I've Become My Fears

by Quinn

I don’t really know what’s going on. I have traditionally eschewed reality TV programmes, pretty much. I tend to see bits of I’m A Celebrity… when it’s on as Ant and Dec are usually good value, I found myself watching some of the first series of Big Brother while it was still a novelty, and I even saw the fag-end of the second series of Fame Academy when my wife got into it; but that is about the end of it. Celebrity Love Island, The Farm, Simply Come Dancing and the rest of them pass me by; or rather I cross over to avoid them.

So what is going on now? First I got hooked on the last series of Celebrity Big Brother, largely I suppose because the evil triumvirate of Galloway, Burns and Rodman held such an awful fascination, and now I am watching, enjoying and even looking forward to the next episode of The Apprentice.

It is a sensation akin to rubbernecking really, I suppose, and I can’t help it. The thing is, I could always see why some people watch the celebrity reality shows; they feature people who you (may) have heard of and who you feel you know. It can be interesting to see another side to some famous faces, and indeed many celebs go on purely to show the public how they “really are”. In the event Celebrity Big Brother surprised me in that I didn’t expect to see another side to George Galloway, I was pretty sure he was happy with his public persona and that we would be subjected to it ad nauseum. I knew that when the series finished I would still think of him as an idiot; I just didn’t expect him to be revealed as also being such a nasty bully.
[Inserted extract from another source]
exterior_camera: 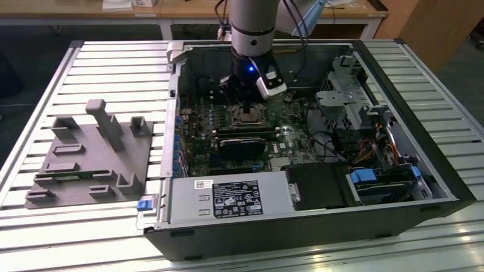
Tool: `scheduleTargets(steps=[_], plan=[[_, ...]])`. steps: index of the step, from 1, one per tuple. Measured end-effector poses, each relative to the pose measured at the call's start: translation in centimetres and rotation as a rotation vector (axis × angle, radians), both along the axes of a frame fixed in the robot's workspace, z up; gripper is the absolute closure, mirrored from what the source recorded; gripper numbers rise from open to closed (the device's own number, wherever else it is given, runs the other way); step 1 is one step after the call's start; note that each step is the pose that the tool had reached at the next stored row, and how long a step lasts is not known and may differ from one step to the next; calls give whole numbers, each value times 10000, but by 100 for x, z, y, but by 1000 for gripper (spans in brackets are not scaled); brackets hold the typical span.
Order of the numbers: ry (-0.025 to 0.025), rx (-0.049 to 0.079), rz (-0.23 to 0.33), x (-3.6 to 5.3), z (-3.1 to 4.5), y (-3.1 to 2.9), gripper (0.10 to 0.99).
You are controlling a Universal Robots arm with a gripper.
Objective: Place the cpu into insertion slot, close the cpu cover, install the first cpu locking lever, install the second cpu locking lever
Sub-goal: 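Close the cpu cover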
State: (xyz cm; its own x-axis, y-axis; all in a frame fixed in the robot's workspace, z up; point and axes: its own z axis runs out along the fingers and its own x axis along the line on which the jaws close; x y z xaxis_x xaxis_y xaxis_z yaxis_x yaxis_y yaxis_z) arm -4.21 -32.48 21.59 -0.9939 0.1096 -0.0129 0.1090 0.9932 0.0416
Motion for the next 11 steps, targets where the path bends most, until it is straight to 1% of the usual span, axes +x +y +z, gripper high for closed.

But why watch The Apprentice? Who cares what a group of unknown egotists get up to as they try and suck up to their would-be boss? Not me, I thought. The only effect the first series had on me was to unleash the mildly irritating Saira Khan into my consciousness, and I thought this new series would hold the same level of interest. However, for lack of anything else on telly I watched the first episode of the second series last week, and I haven’t looked back. I fear I’m hooked.
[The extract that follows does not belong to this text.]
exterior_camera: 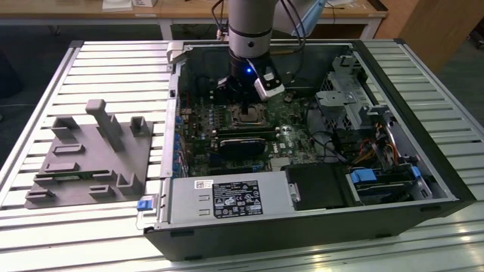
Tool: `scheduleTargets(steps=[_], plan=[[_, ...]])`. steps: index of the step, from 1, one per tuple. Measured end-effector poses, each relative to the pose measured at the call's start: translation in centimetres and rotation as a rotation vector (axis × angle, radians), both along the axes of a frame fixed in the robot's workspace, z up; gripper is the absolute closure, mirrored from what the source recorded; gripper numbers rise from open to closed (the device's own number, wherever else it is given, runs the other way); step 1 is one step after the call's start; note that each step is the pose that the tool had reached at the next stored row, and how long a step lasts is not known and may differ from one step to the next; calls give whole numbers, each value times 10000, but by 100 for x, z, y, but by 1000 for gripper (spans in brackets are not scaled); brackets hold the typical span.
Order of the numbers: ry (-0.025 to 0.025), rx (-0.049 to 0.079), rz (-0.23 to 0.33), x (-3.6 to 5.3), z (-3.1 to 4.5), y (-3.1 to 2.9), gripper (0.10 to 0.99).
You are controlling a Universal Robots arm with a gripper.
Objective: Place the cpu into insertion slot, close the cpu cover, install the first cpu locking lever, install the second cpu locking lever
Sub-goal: 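Close the cpu cover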
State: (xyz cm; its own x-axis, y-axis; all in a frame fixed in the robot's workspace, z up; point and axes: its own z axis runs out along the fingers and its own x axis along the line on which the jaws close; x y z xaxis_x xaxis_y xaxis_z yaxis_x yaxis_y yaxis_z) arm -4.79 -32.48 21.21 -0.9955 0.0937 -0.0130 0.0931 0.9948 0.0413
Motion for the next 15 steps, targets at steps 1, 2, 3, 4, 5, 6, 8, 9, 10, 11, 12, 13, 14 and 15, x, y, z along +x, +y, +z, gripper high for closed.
scheduleTargets(steps=[1, 2, 3, 4, 5, 6, 8, 9, 10, 11, 12, 13, 14, 15], plan=[[1, -1, 2, -11, -5, 0, 980], [0, -1, 3, -23, -9, 0, 980], [0, -1, 5, -38, -14, 0, 980], [0, 0, 6, -54, -20, 0, 980], [0, 0, 7, -70, -26, 0, 980], [0, 1, 12, -86, -34, 0, 980], [0, 0, 34, -111, -50, 0, 980], [0, 0, 49, -122, -58, 0, 980], [0, 0, 61, -131, -65, 0, 980], [0, 0, 71, -138, -72, 0, 980], [0, 0, 82, -143, -78, 0, 980], [0, -1, 94, -149, -86, 0, 980], [0, 0, 106, -153, -93, 0, 980], [0, -1, 116, -157, -100, 0, 980]])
Yesterday’s episode for example showed the two teams, one of boys and one of girls, designing and selling their own calendars in aid of Great Ormond Street Hospital. In fairness I reckon that is a tricky challenge, a tough one to get right. The most obvious idea for the calendar, for it to be full of pictures of kids, is too obvious; but the lads went with it anyway, dressing babies up as teachers and policemen and printing a cheap, tatty and unimaginative calendar that looked like it had been run off on a pc with a cheap printer using the nastiest font available. The girls’ calendar was made up of pictures of cats, beautifully photographed and produced, but tragically balls all to do with Great Ormond Street, and with the dates on the calendar so small you needed a magnifying glass to read them. Then both sides pitched to three sets of buyers; the resulting presentations were at the opposite ends of the spectrum, but both utterly awful. Nargis for the girls showed that as a salesperson she makes a great pharmacist; she looked like she had never done any public speaking before, so surely this wasn’t the time and place to start. Her opposite number Mani stated before hand that he was an expert at this sort of thing, and he was, in his own mind. A more cheesy and insincere presentation it is hard to believe, until you realise that Mani is a management consultant, and then it all makes sense. To top it all, neither Nargis nor Mani thought it important to know how much their calendars cost when they went into their respective sales meetings.
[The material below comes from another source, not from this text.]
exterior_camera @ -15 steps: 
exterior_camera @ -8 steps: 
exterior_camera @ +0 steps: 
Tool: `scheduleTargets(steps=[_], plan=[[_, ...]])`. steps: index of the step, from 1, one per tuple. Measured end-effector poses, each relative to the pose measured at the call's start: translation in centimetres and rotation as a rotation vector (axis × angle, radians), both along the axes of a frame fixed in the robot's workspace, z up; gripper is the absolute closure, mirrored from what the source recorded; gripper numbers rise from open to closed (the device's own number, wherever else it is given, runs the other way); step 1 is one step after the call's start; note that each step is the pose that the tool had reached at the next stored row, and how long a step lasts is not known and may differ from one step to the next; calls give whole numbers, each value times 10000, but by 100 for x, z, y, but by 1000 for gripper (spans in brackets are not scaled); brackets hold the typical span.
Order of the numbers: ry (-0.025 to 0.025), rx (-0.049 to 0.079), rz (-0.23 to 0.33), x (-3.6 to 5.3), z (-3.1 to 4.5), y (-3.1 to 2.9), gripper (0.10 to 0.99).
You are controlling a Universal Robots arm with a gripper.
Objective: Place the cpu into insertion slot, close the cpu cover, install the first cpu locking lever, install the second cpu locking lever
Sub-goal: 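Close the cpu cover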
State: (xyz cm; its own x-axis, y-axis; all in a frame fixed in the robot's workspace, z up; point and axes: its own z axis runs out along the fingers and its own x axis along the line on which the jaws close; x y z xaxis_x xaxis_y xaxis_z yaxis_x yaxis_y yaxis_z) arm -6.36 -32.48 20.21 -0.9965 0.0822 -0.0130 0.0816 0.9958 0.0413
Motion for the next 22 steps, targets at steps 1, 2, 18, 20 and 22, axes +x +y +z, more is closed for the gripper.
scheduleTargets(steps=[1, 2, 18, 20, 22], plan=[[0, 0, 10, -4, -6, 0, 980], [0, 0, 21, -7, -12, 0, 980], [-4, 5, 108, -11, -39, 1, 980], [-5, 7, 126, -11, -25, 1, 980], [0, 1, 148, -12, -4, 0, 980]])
It really is fascinating to see how inept (and indeed how downright odd) many of the candidates appear, how they just don’t seem up to it. I am sure doing The Apprentice must be pretty stressful, but it was still bizarre to see a good number of the contestants blubbing away when someone disagreed with them and they couldn’t get their own way. You could understand it if these people are wee youngsters plucked off the streets, all green and wet behind the ears, but they are mainly successful business people in their mid-thirties , old enough, and intelligent enough, to know better. Or so you would think.

They are not all as bad as each other, however; some seem to have a fair idea what they are doing, and in particular the girls appear generally more clued up than the boys. A good example of this was in the first episode where both teams had to pick a name for themselves. The girls apparently decided in a matter of minutes; one suggested “Velocity”, the others said “fine”. That was all that was required. The lads clashed horns for hours on end, agonising over this crucial business decision, before finally deciding on “Invicta”, in the face of solid opposition from Syed who couldn’t see why his suggestion – “The A team” – was shit.

It was high comedy indeed, and as if to prove it Harry Hill tackled the subject on last week’s TV Burp; but to no avail. Try as he might, no matter what he added to the raw material on show, nothing he said could make the situation seem any funnier than it already was. It is early days yet, but so far The Apprentice looks impossible to improve upon.